24. The sentencing court considered the Appellant’s mitigations and the fact that he was afirst offender prior to rendering the sentence. The court hence exercised discretion. The Court in the case of Wanjema v. Republic (1971) EA 493 laid down the general principles upon which the first appellate Court may act upon in dealing with an appeal on sentence. An appellate Court can only interfere with the sentence imposed by the trial Court if it is satisfied that in arriving at the sentence the trial Court did not consider a relevant fact or that it took into account an irrelevant factor or that in all the circumstances of the case, the sentence is harsh and excessive.

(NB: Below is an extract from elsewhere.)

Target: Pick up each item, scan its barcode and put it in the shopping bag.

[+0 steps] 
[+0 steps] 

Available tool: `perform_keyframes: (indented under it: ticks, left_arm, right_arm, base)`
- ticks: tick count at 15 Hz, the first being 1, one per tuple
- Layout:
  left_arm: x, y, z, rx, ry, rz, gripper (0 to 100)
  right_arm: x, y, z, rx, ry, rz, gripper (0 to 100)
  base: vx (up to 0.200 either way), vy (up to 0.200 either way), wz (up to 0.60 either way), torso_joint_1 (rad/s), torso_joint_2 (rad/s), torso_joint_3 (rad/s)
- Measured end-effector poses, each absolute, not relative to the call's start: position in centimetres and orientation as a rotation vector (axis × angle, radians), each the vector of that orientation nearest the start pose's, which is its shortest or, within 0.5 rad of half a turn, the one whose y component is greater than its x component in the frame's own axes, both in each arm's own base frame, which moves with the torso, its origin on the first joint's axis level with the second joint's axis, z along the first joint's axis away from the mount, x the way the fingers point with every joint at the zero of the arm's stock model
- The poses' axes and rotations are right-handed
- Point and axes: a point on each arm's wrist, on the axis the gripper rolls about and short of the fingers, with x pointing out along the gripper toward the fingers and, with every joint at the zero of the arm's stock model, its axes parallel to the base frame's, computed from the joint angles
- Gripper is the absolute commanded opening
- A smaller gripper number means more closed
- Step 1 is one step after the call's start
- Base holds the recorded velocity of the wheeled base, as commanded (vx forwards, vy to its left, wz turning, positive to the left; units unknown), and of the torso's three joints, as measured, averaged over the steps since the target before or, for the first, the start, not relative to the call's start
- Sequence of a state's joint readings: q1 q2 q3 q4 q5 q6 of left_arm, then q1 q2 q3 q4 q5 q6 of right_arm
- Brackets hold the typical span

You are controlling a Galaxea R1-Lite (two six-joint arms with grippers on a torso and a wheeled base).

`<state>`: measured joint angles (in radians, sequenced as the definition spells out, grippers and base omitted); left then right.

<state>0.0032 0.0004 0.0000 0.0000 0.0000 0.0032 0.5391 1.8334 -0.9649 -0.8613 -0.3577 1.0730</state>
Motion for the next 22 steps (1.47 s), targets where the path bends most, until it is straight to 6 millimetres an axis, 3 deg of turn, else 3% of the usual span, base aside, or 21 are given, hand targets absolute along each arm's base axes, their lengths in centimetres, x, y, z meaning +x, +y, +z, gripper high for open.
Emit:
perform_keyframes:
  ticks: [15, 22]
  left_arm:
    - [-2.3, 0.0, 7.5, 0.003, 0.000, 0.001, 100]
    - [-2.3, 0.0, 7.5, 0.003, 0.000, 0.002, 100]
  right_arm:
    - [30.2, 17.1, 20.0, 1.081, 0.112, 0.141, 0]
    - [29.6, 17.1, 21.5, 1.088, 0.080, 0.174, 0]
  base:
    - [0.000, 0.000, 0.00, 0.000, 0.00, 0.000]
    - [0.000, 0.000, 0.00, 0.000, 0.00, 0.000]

However, the appellate Court must not lose sight of the fact that in sentencing, the trial Court exercised discretion and if the discretion is exercised judicially and not capriciously, the appellate Court should be slow to interfere with that discretion.

25.  Revisiting the circumstances surrounding the commission of the offence herein and the mitigations tendered, I am of the considered view that the sentencing cort ought to have called for a Pre-Sentence Report prior to sentencing the Appellant. The Report would have enlarged the court’s latitude in exercising its discretion. With profound respect to the learned sentencing Magistrate, it is only for that reason and in the peculiar circumstances of this matter that the appeal on sentence is allowed.

26.  The sentence of 10 years’ imprisonment is hereby set-aside and the Appellant shall be re-sentenced. Given the powers of this Court to take additional evidence on appeal, I do hereby direct that a Pre-Sentence Report be availed for consideration and sentencing on 07/08/2019.

Orders accordingly.

DELIVERED, DATEDand SIGNED at MIGORI this 26th day of July 2019.

A. C. MRIMA

JUDGE

Judgment delivered in open Court and in the presence of:

Nehemiah Mbani Onyango, the Appellant in person.

Mr. Kimanthi, Senior Principal Prosecution Counsel instructed by the Office of the Director of Public Prosecutions for the State.